A math teacher and an English teacher sit together and eat each day. How do they communicate? Between bites, of course.
Jack Champagne teaches math and is into his second year at CM. Vincent Catano teaches English and tries not to think about the length of his tenure. “I’m always one year short of the number I don’t want to get to,” he says. Truth is however, these two teachers represent bookends as far as time passed at 235 Baker Street. 
 
But when they meet for their 45-minute break, the subjects are varied and are usually come upon by Catano. “I’m a good listener,” says Champagne, “and he’s a good storyteller,” he adds pointing to his lunch partner. The subjects? College football…basketball, and cooking shows or to be more exact CNN’s Searching for Italy with actor Stanley Tucci, “and restaurants…” says Catano, “…even though we can’t go to any.” 
 
But this daily ritual happened more by chance than design. This year, as well as last, their schedules coincided, which is how teachers get to know one another. That, or if your classroom is adjacent to some else’s and you can step into the corridor between classes and exchange a few words. 
 
“He’s providing me with another sort of education,” says Champagne. Which is true. Add drop-in lunch friend Tom Meagher to the mix, and as Catano says, “You’ve got a combined century of teaching experience.” And the talk is fast paced. “I’m envious of how he keeps the attention of all his students,” says Champagne. “It comes down to experience,” interjects Catano. “Yeah, that’s easy for you to say,” notes the second-year teacher, “but I’m practically one of them.”  
 
What is true is the regard these two have for each other as one eats pizza and the other a bean stew.
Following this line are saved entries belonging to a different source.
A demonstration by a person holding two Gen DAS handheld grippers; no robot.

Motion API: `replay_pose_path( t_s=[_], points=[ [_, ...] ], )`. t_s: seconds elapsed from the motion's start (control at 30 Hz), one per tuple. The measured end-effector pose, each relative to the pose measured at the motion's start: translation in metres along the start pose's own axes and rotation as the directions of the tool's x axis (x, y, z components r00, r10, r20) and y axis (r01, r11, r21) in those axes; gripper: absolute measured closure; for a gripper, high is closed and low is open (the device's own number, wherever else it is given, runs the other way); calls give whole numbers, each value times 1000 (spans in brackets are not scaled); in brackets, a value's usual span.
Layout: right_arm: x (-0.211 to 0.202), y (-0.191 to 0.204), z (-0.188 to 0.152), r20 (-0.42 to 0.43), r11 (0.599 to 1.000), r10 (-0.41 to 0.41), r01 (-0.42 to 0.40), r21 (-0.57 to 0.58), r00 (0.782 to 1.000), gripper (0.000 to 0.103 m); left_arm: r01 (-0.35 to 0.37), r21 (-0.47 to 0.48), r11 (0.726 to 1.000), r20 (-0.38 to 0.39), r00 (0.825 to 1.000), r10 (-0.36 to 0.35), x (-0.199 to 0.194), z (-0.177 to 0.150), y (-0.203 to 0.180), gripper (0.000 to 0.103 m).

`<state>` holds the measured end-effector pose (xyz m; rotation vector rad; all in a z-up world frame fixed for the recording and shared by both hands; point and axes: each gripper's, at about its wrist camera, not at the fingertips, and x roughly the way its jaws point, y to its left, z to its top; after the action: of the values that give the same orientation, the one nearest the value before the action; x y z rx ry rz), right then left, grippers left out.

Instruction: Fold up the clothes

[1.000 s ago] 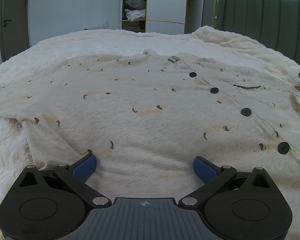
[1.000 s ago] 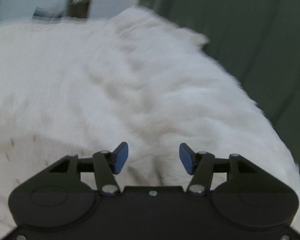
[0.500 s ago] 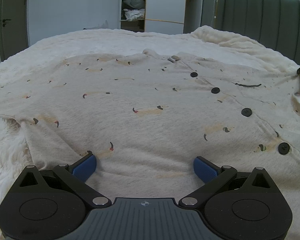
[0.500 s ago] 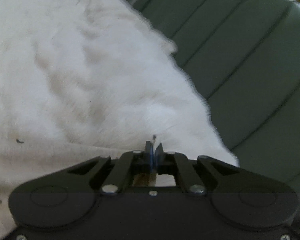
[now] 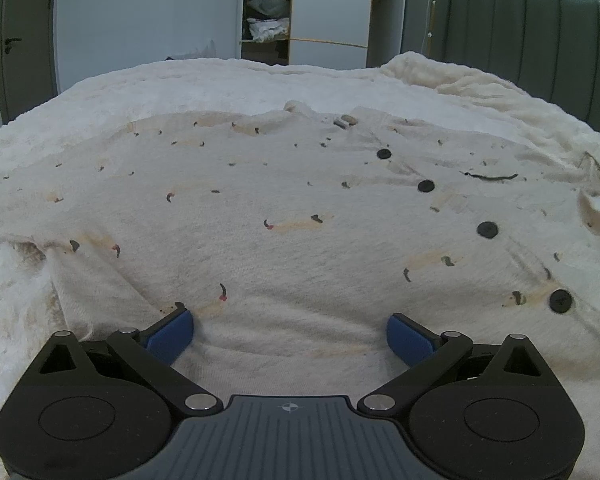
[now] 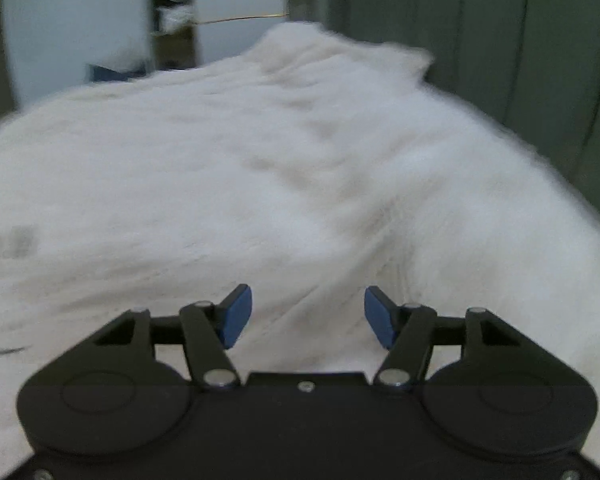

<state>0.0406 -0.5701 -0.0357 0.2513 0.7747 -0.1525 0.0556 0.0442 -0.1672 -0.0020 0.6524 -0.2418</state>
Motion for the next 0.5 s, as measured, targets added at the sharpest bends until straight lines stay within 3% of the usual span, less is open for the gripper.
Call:
replay_pose_path(
  t_s=[0.03, 0.1, 0.27, 0.3, 0.4, 0.47, 0.5],
  points=[
    [-10, 9, -23, -38, 997, 75, -74, 14, 996, 41, 14, -12, 1000, 2, 1000, -14, -5, 3, 1, 11],
    [-29, 27, -68, -109, 975, 220, -216, 48, 969, 41, 57, -57, 997, 16, 998, -56, -22, 12, 8, 13],
    [-48, 66, -158, -238, 942, 330, -335, 19, 914, 47, 112, -47, 993, 20, 994, -111, -77, 29, 28, 13],
    [-47, 68, -176, -256, 937, 347, -344, 61, 902, 47, 115, -35, 993, 8, 993, -115, -88, 30, 34, 13],
    [-38, 65, -201, -245, 907, 417, -386, 166, 875, 50, 77, 2, 997, -13, 997, -77, -115, 27, 51, 13],
    [-53, 70, -218, -198, 900, 422, -383, 207, 885, 53, 32, 17, 999, -23, 999, -31, -127, 21, 64, 20],
    [-57, 69, -223, -151, 874, 457, -412, 258, 877, 53, 8, -3, 1000, -33, 999, -8, -130, 17, 70, 27]
  ],
)
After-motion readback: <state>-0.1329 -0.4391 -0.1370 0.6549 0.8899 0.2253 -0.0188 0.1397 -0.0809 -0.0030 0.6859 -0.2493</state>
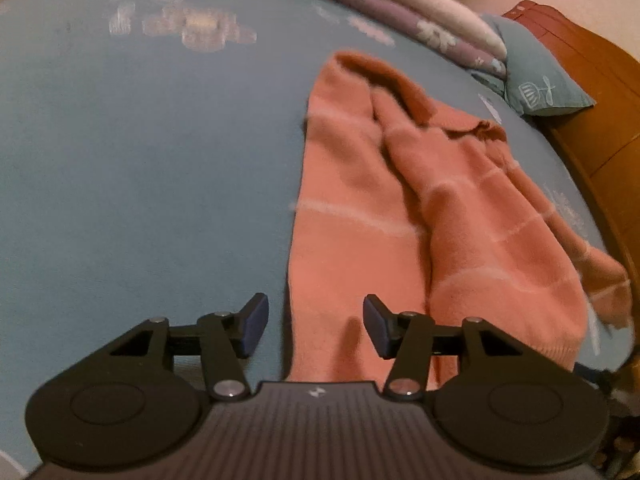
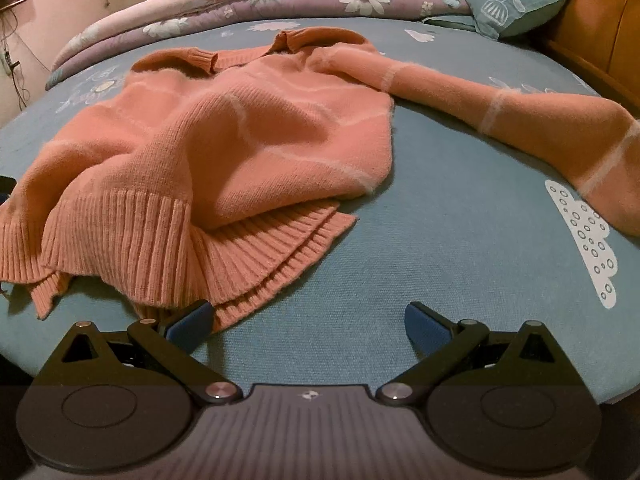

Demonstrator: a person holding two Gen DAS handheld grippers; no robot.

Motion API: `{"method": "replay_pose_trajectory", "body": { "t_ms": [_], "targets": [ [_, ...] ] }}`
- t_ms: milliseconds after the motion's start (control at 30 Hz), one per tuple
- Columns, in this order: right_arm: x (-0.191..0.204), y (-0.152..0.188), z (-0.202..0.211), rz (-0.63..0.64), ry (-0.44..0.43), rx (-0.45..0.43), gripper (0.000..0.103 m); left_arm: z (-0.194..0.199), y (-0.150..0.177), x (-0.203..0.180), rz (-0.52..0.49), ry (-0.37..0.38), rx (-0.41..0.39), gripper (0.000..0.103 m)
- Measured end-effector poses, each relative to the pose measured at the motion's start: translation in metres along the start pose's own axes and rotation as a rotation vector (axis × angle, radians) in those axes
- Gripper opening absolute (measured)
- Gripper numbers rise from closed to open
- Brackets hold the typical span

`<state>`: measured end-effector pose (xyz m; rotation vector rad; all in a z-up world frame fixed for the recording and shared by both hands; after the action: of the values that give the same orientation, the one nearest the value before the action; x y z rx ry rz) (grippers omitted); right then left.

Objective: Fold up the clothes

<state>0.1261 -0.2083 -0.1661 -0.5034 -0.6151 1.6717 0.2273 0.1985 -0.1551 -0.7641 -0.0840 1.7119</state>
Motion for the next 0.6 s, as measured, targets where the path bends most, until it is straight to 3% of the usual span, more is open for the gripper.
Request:
{"method": "replay_pose_trajectory", "body": {
  "t_ms": [100, 133, 200, 267, 367, 433, 500, 533, 600],
  "targets": [
    [-0.001, 0.000, 0.000, 0.007, -0.002, 0.002, 0.103, -0.011, 0.006, 0.000, 0.043, 0.065, 0.041, 0.053],
    [-0.001, 0.000, 0.000, 0.011, -0.004, 0.001, 0.103, -0.010, 0.009, -0.005, 0.034, 0.120, 0.061, 0.055],
    [0.000, 0.000, -0.001, 0.022, -0.001, -0.002, 0.103, -0.004, 0.017, -0.015, -0.013, 0.213, 0.084, 0.065],
    [0.001, 0.001, -0.001, 0.034, 0.007, -0.004, 0.103, 0.003, 0.021, -0.021, -0.077, 0.227, 0.061, 0.065],
    [0.003, 0.000, -0.004, 0.042, 0.023, -0.009, 0.103, 0.002, 0.017, -0.020, -0.062, 0.226, 0.044, 0.063],
    [0.003, -0.001, -0.005, 0.036, 0.027, -0.009, 0.103, -0.006, 0.016, -0.019, -0.061, 0.186, 0.049, 0.050],
    [0.003, -0.002, -0.004, 0.038, 0.023, -0.006, 0.103, -0.013, 0.017, -0.018, -0.080, 0.135, 0.054, 0.030],
    [0.002, -0.001, -0.004, 0.040, 0.019, -0.006, 0.103, -0.015, 0.017, -0.020, -0.102, 0.116, 0.050, 0.028],
    [0.002, -0.001, -0.004, 0.046, 0.013, -0.009, 0.103, -0.006, 0.020, -0.027, -0.203, 0.105, 0.008, 0.011]
  ]
}}
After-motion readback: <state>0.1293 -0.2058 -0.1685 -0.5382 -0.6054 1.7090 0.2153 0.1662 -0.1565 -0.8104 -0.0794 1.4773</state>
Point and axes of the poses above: each gripper's, at about its wrist camera, not at the fingertips, and z roughly against the way its jaws point, x to its left, y to its underside, the point moved 6 cm from there along -z, roughly the way its jaws point, and after that the axes turned 6 degrees about z, right-handed, at the moved point
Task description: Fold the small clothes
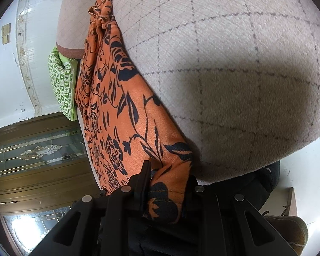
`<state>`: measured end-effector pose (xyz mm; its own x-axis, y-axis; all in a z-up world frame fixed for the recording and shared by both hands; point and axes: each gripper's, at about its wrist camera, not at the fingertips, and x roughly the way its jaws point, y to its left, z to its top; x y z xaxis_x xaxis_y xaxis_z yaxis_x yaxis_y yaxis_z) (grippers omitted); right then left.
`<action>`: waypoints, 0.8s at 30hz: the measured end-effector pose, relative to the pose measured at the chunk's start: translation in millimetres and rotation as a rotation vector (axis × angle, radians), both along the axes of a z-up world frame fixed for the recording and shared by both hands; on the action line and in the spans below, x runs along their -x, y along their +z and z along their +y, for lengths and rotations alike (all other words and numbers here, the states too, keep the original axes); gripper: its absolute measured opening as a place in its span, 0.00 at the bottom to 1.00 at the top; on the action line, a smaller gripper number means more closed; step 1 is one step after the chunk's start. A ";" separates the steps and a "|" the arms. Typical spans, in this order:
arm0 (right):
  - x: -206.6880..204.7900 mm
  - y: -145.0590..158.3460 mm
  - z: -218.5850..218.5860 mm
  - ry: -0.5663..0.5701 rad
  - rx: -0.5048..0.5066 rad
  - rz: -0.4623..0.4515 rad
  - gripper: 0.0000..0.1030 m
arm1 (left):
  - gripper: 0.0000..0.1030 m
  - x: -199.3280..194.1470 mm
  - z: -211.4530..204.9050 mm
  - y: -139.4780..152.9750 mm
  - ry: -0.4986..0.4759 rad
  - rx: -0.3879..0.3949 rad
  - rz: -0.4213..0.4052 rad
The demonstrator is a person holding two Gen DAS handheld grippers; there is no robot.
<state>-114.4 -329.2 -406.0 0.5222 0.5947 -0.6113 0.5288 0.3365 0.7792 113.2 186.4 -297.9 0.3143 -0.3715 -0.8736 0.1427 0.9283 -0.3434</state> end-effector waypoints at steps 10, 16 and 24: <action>-6.2 29.5 0.4 0.025 0.071 -0.057 0.25 | 0.10 -7.3 -3.6 7.4 -0.025 0.052 0.010; -24.9 85.2 -13.6 0.000 0.060 -0.208 0.25 | 0.10 -27.7 -6.5 41.5 -0.036 0.204 -0.025; -66.8 157.4 -53.6 -0.103 0.052 -0.389 0.25 | 0.10 -79.4 -38.0 87.9 -0.077 0.268 -0.085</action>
<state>-47.6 -382.9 -248.6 0.7757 0.5011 -0.3837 0.2303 0.3413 0.9113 192.6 148.4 -210.0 0.3441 -0.6108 -0.7131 0.2479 0.7917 -0.5584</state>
Have they learned anything from one another during their years talking and chewing together? “Sure, in class I go into the entymology of what trigonometry means,” says Champagne. “And I could probably grade an English paper from all the times I’ve seen Vin do it.” And for the elder statesman of the faculty? “He can talk more about literature than I can talk about calculus,” he laughs. Like Walt Whitman computing fractions.